Tampoco quiso ser despertada la población de Irak. Seguramente no apreciaban demasiado a Saddam Hussein, aunque muchos estaban conformes con las distribuciones de roles e influencias dentro de un variado mosaico étnico-religioso. Acaso preferían la injusticia al desorden, por decirlo con una controvertida frase de Goethe.
“En ningún lugar como en Sicilia tiene la verdad una vida tan breve; el hecho había ocurrido hacía cinco minutos y ya su genuina esencia había desaparecido, enmascarada, embellecida, desfigurada, oprimida y aniquilada por la fantasía y los intereses”: No cabe descripción más precisa de lo que hoy se llama “posverdad”. En realidad, no es algo novedoso, pues desde el momento en que impera la ofuscación partidista, la verdad es sacrificada en el altar de los mitos. “Decir la verdad es revolucionario” es una frase atribuida a Antonio Gramsci, el comunista heterodoxo, pero el problema de muchas ideologías es que el mito ha terminado por secuestrar a la verdad, e incluso por negar su existencia.
En Sicilia, según Tomasi de Lampedusa, se arrojan de continuo paletadas de tierra sobre el ataúd de la verdad. La posverdad de nuestros días hace otro tanto, e influye con fuerza en la opinión pública que, según Pascal, es la reina del mundo. Por otra parte, la fantasía y los intereses a los que se refiere “El gatopardo” hacen una buena pareja desde los tiempos de Maquiavelo, el pensador florentino que nunca es mencionado en la novela, aunque su autor se complacía en las alusiones implícitas.

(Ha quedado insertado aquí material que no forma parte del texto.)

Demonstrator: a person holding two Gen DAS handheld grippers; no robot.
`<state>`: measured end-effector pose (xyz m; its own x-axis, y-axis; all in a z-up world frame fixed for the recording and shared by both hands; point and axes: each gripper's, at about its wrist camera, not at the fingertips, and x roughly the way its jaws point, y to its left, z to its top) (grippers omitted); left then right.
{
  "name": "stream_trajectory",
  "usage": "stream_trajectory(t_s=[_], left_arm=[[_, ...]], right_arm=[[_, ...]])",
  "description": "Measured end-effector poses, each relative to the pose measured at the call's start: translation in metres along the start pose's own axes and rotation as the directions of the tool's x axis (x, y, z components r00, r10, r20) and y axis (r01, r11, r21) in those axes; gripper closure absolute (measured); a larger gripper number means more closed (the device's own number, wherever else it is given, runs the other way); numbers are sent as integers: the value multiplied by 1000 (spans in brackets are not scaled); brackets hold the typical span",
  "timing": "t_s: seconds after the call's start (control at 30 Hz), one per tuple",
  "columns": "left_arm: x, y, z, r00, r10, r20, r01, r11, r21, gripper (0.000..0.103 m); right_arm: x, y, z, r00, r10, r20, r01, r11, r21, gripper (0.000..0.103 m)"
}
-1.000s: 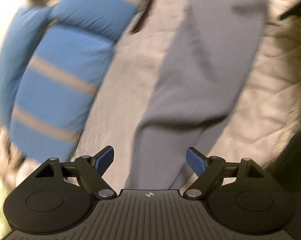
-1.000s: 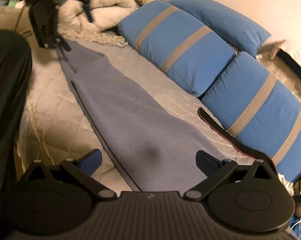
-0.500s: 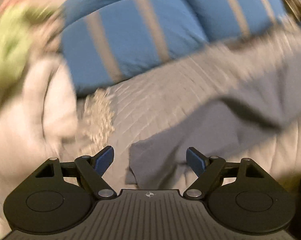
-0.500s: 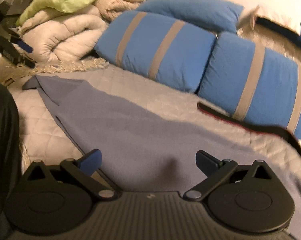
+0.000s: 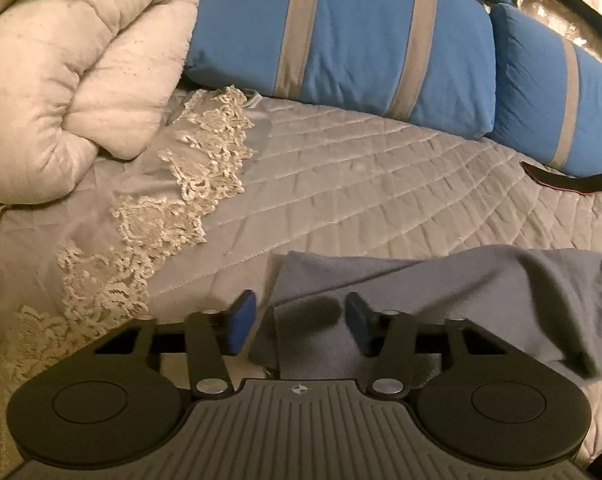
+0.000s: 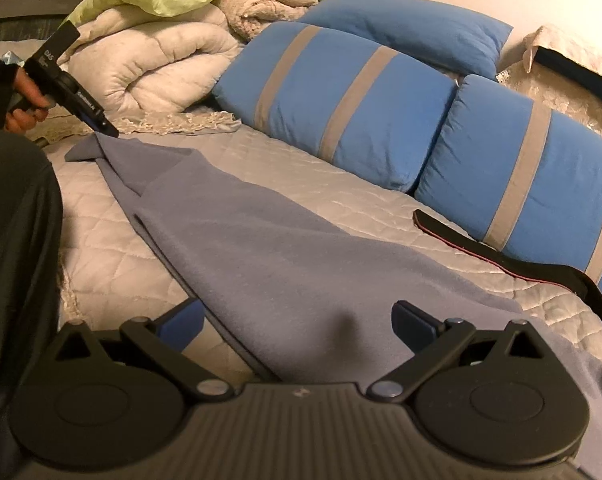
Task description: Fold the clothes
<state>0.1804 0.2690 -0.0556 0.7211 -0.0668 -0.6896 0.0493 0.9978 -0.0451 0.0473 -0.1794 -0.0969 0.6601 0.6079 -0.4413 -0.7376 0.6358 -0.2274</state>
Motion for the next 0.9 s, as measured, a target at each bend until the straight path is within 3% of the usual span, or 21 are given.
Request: stream_trajectory(t_s=[0.07,0.1,0.33,0.43,0.5,0.53,0.57,0.8,0.9], left_arm=[[1,2,0,1000,-11,-7,11,1000,-13,97],[0,3,0,1000,-7,-2,7,1000,-14,101],[-24,5,21,994,61,89,-63,998,21,103],[-26,4,29,993,88,83,-93,995,48,98],[-20,8,31,996,78,35,-79,997,22,72],[-17,11,30,998,60,11,-60,998,-13,51],[-14,16,28,999,37,-1,-37,998,-52,46],[4,42,17,996,-79,-52,61,956,-286,48],[9,48,15,990,-122,-63,93,931,-353,57]], right_arm=[[0,-1,0,1000,0,-1,0,1000,7,0],[0,-1,0,1000,0,1,0,1000,7,0],[-1,-1,0,1000,5,7,-5,1000,3,0],[-2,-1,0,1000,2,10,-2,1000,1,0],[-2,0,0,1000,1,13,-1,1000,-1,0],[-2,0,0,1000,2,12,-2,1000,-2,0],[-2,1,0,1000,3,13,-3,1000,-4,0],[-3,2,0,1000,5,17,-4,1000,-16,0],[-3,2,1,1000,5,16,-4,1000,-10,0]])
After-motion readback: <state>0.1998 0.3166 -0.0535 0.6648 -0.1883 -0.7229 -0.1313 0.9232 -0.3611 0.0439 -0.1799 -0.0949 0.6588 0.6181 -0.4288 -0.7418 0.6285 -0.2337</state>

Tras leerlo (o releerlo), ¿hay que recomendar la resignación o el fatalismo? Nada más lejos. Su filosofía del desengaño, muy propia del barroquismo siciliano, debe de ser combatida por un mayor interés por la realidad cotidiana, aquella que, en apariencia, puede resultar gris, pero que está más cerca de la verdad que el ensimismamiento gatopardista. Es el momento de cultivar nuestro jardín, como decía Voltaire en “Cándido”, lo que no significa encerrarse, sino abrirse al más amplio sentido de la responsabilidad.